▸ **The task**: The listing below should be written out word for word, with its pictures removed.
━━━━━ Material provided
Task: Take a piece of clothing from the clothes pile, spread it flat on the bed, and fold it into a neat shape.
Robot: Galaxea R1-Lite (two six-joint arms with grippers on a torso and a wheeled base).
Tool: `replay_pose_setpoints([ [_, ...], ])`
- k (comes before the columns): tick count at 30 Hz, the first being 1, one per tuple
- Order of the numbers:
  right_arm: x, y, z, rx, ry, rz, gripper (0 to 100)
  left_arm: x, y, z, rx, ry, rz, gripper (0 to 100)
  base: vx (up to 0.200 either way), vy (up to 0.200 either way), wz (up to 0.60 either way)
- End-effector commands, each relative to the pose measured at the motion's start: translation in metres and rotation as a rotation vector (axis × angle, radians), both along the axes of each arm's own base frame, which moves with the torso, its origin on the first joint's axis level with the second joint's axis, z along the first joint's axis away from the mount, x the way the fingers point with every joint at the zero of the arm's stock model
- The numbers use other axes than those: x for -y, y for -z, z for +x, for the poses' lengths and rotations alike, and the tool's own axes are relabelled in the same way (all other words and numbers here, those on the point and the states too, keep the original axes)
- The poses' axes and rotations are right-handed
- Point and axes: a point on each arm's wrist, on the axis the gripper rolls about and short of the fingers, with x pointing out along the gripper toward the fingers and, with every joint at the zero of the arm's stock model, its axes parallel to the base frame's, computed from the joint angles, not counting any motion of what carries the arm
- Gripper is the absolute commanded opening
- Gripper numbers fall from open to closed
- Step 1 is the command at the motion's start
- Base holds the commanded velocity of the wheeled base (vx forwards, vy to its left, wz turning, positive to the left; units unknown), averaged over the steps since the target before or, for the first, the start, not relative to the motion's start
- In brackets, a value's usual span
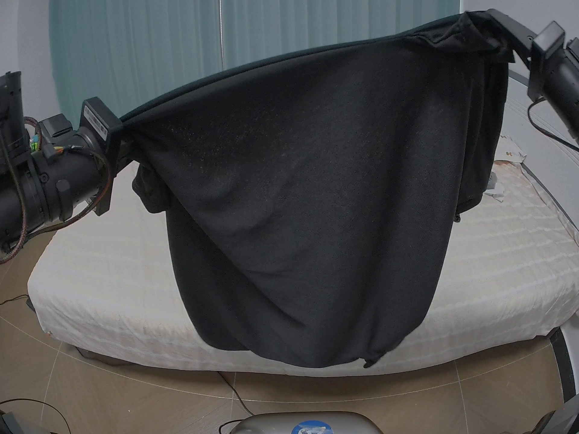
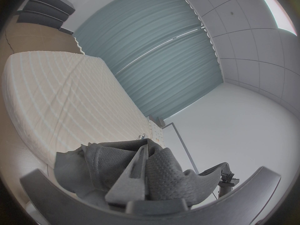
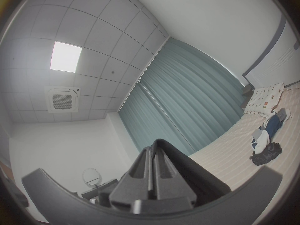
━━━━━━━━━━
▸ **Solved problem**:
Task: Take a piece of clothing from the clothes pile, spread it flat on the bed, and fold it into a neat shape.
Robot: Galaxea R1-Lite (two six-joint arms with grippers on a torso and a wheeled base).
Tool: `replay_pose_setpoints([ [_, ...], ])`
- k (comes before the columns): tick count at 30 Hz, the first being 1, one per tuple
- Order of the numbers:
  right_arm: x, y, z, rx, ry, rz, gripper (0 to 100)
  left_arm: x, y, z, rx, ry, rz, gripper (0 to 100)
  base: vx (up to 0.200 either way), vy (up to 0.200 either way), wz (up to 0.60 either way)
- End-effector commands, each relative to the pose measured at the motion's start: translation in metres and rotation as a rotation vector (axis × angle, radians), both along the axes of each arm's own base frame, which moves with the torso, its origin on the first joint's axis level with the second joint's axis, z along the first joint's axis away from the mount, x the way the fingers point with every joint at the zero of the arm's stock model
- The numbers use other axes than those: x for -y, y for -z, z for +x, for the poses' lengths and rotations alike, and the tool's own axes are relabelled in the same way (all other words and numbers here, those on the point and the states too, keep the original axes)
- The poses' axes and rotations are right-handed
- Point and axes: a point on each arm's wrist, on the axis the gripper rolls about and short of the fingers, with x pointing out along the gripper toward the fingers and, with every joint at the zero of the arm's stock model, its axes parallel to the base frame's, computed from the joint angles, not counting any motion of what carries the arm
- Gripper is the absolute commanded opening
- Gripper numbers fall from open to closed
- Step 1 is the command at the motion's start
- Base holds the commanded velocity of the wheeled base (vx forwards, vy to its left, wz turning, positive to the left; units unknown), averaged over the steps since the target before or, for the first, the start, not relative to the motion's start
- In brackets, a value's usual span

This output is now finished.